Participants Simulated population of individuals 55 and older based on smoking prevalence and census data from Northeast Pennsylvania.
Interventions Hypothetical lung cancer control from 2014 to 2050 through (1) screening with CT, (2) intensified smoking cessation or (3) a combination strategy.
Primary and secondary outcome measures Primary outcomes were lung cancer mortality rates. Secondary outcomes included number of people eligible for screening and number of radiation-induced lung cancers.

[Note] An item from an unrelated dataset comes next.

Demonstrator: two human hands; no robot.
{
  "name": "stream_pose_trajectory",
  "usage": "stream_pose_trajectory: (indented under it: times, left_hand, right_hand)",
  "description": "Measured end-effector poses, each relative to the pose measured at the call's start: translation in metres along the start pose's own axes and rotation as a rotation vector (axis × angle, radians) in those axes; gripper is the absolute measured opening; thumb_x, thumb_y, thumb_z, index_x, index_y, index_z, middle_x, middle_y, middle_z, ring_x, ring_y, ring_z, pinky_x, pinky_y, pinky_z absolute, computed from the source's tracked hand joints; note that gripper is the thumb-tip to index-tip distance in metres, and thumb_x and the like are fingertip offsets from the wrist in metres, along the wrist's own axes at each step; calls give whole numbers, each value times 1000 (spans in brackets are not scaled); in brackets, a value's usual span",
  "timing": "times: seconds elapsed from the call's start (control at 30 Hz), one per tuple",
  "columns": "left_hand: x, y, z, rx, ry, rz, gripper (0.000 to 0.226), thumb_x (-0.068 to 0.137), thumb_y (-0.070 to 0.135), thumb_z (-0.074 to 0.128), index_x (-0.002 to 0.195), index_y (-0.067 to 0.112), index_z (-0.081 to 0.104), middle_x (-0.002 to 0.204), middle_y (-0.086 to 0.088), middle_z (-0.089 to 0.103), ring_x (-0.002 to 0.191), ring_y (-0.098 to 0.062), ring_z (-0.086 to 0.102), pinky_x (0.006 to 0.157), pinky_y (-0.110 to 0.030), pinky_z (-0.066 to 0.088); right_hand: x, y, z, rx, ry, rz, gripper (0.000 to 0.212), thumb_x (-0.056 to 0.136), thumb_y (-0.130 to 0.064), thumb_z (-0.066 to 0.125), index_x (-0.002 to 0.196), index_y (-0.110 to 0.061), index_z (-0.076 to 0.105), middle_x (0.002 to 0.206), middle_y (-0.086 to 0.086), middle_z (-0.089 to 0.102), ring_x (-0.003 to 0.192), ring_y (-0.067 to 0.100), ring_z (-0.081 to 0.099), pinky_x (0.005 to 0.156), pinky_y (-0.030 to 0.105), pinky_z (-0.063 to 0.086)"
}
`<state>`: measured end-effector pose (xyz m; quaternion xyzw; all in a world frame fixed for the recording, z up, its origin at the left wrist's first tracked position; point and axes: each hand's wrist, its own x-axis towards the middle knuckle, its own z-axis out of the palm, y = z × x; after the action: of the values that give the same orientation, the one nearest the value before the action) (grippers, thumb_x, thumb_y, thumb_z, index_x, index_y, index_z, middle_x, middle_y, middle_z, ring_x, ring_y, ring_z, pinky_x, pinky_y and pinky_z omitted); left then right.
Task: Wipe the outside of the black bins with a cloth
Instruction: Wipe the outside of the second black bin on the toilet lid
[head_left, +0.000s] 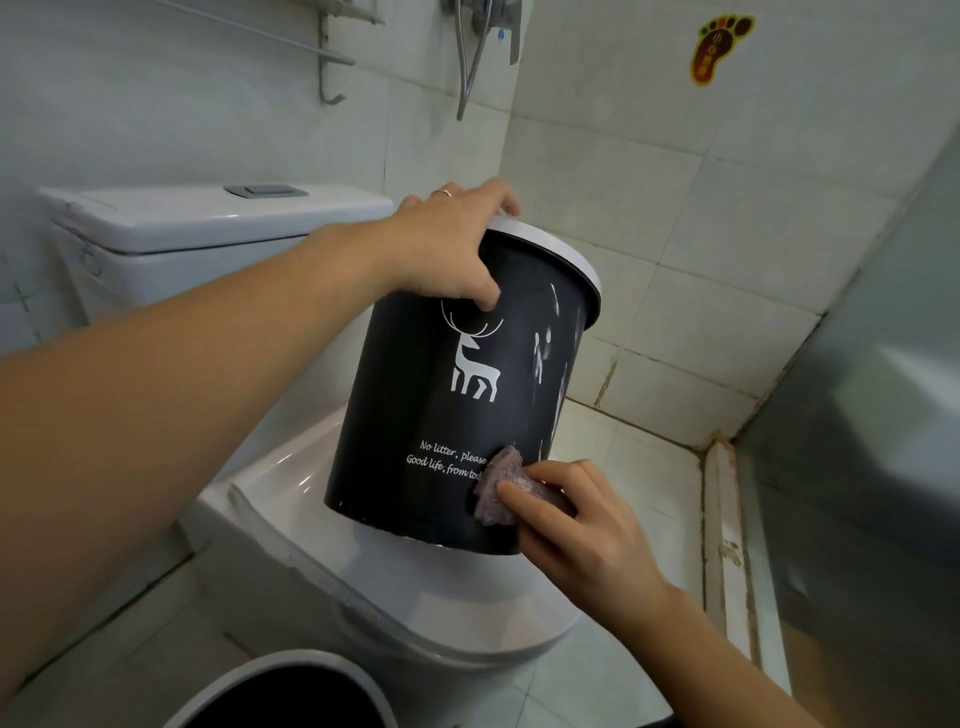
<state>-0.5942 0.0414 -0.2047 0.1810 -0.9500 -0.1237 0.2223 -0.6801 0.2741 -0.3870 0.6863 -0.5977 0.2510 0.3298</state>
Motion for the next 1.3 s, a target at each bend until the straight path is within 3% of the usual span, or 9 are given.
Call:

Results Combining lung cancer screening with increased smoking cessation would yield an estimated 8.1% reduction in cumulative lung cancer mortality by 2050. Our model estimated that the number of screening-eligible individuals would progressively decrease over time, indicating declining benefit of a screening-only programme. Lung cancer screening achieved a greater mortality reduction in earlier years, but was later surpassed by smoking cessation.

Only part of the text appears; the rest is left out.